For this exercise, copy all the data exactly and include none of the pictures.

RECORDED INFORMATION Block Start

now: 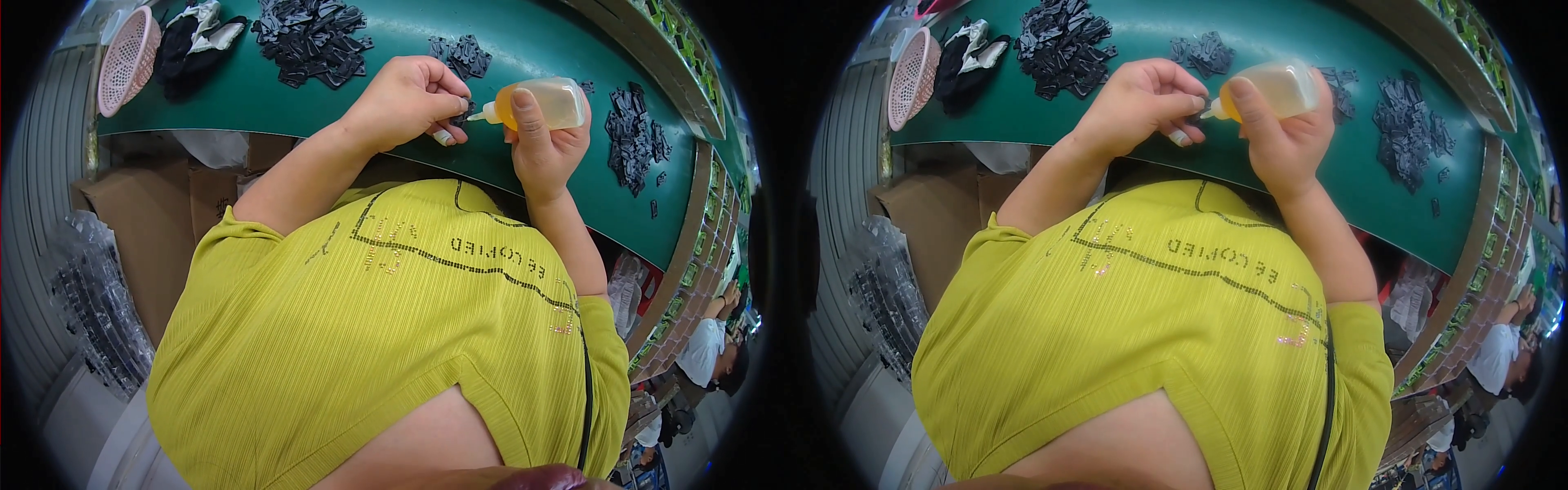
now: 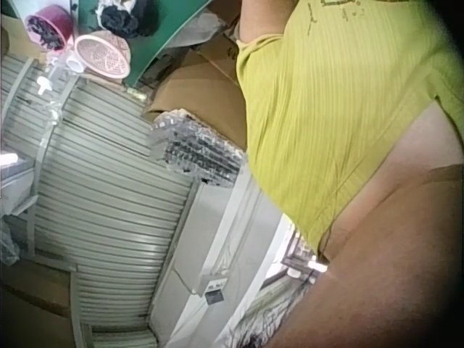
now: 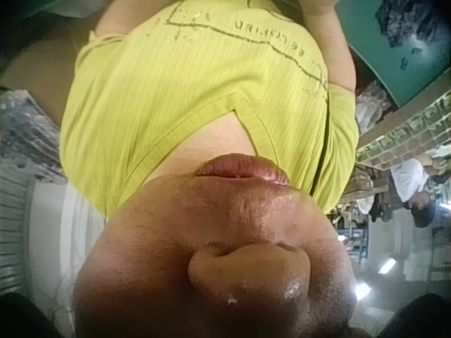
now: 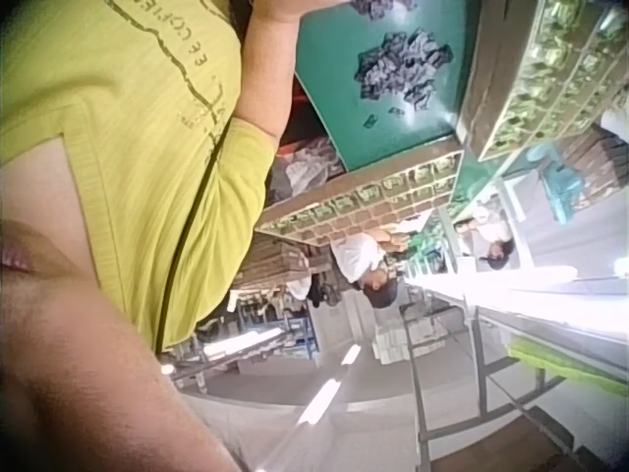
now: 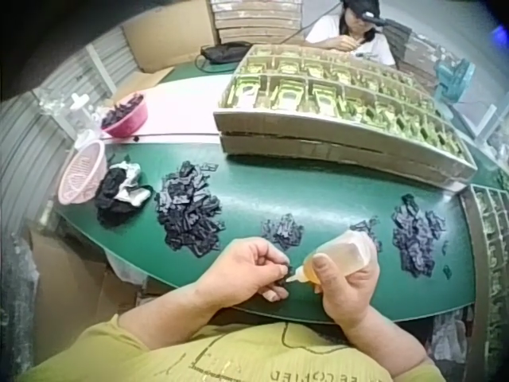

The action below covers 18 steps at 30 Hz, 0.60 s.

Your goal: The person applies glue from a glue bottle to small black plastic parts, then assembles them by hand into an assembly tray.

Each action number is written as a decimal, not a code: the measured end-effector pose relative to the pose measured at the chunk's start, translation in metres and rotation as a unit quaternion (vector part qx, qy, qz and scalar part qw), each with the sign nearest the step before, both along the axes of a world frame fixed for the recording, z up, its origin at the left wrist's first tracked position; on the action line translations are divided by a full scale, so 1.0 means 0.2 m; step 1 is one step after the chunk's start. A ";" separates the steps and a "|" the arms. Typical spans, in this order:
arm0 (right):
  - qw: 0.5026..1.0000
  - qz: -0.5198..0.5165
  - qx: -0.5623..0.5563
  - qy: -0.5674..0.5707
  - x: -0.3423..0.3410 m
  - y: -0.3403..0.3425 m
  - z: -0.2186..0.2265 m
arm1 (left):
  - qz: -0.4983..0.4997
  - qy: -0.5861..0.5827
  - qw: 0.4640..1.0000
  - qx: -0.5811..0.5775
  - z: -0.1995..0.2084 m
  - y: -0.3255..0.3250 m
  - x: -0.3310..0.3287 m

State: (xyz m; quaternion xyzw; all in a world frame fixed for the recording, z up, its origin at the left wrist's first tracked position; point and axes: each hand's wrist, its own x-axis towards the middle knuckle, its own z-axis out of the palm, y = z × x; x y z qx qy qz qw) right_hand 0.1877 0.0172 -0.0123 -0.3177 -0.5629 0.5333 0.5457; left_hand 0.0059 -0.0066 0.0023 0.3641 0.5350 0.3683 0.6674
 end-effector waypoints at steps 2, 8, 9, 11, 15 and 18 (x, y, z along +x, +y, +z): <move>1.000 -0.001 0.003 -0.009 0.00 0.00 0.00 | 0.001 -0.003 1.000 0.001 0.00 0.00 0.00; 0.999 -0.030 0.026 -0.036 -0.01 0.00 0.00 | 0.004 0.000 1.000 0.002 0.00 0.01 0.00; 0.999 -0.030 0.027 -0.036 -0.01 0.02 0.00 | 0.004 0.000 1.000 0.003 0.00 0.01 0.00; 0.997 -0.040 -0.036 0.059 0.01 0.06 0.01 | 0.010 -0.005 1.000 0.006 -0.01 0.01 -0.01; 0.982 -0.039 -0.072 0.168 0.03 0.09 0.00 | 0.039 0.007 0.999 0.029 -0.03 0.02 0.00; 0.981 -0.044 -0.083 0.168 0.05 0.08 -0.01 | 0.051 0.119 0.971 0.200 -0.04 0.08 0.01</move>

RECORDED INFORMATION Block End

> **EXERCISE SOLUTION**
now: 
now: 
now: 
now: 
now: 

The action below covers 18 steps at 30 Hz, 0.60 s.

Your goal: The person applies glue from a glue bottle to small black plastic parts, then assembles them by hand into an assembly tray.

Each action number is written as a decimal, not a code: the measured end-effector pose relative to the pose measured at the chunk's start, translation in metres and rotation as a unit quaternion (vector part qx, qy, qz and scalar part qw), each with the sign nearest the step before, both along the axes of a world frame fixed for the recording, z up, its origin at the left wrist's first tracked position; on the action line translations are divided by a full scale, so 1.0 means 0.2 m; step 1 is one step after the chunk's start. A ";" separates the steps and a "|" the arms. Typical spans, in this order:
arm0 (right):
  - qw: 0.5026..1.0000
  - qz: -0.5198..0.5165
  - qx: -0.5623..0.5563
  - qy: -0.5674..0.5707
  - x: -0.3423..0.3410 m
  - y: -0.3403..0.3425 m
  - z: -0.2186..0.2265 m
arm1 (left):
  - qz: -0.4983..0.4997
  - qy: -0.5861..0.5827
  - qw: 0.4640..1.0000
  - qx: -0.5811..0.5775
  - z: -0.1995..0.2084 m
  - y: -0.3255..0.3250 m
  - x: -0.3310..0.3287 m

State: (xyz m; quaternion xyzw; all in a world frame fixed for the recording, z up, its origin at the left wrist's first tracked position; point and axes: each hand's wrist, its own x-axis towards the middle knuckle, its own z-axis out of the palm, y = z × x; x y z qx qy qz qw) right_hand 0.1877 0.0172 -0.0123 -0.3177 -0.5629 0.5333 0.5457; left_hand 0.0059 -0.0066 0.0023 0.3641 0.5350 0.3683 0.6674
 end-effector waypoints at steps 2, 8, 9, 11, 15 and 18 (x, y, z along +x, +y, +z): <move>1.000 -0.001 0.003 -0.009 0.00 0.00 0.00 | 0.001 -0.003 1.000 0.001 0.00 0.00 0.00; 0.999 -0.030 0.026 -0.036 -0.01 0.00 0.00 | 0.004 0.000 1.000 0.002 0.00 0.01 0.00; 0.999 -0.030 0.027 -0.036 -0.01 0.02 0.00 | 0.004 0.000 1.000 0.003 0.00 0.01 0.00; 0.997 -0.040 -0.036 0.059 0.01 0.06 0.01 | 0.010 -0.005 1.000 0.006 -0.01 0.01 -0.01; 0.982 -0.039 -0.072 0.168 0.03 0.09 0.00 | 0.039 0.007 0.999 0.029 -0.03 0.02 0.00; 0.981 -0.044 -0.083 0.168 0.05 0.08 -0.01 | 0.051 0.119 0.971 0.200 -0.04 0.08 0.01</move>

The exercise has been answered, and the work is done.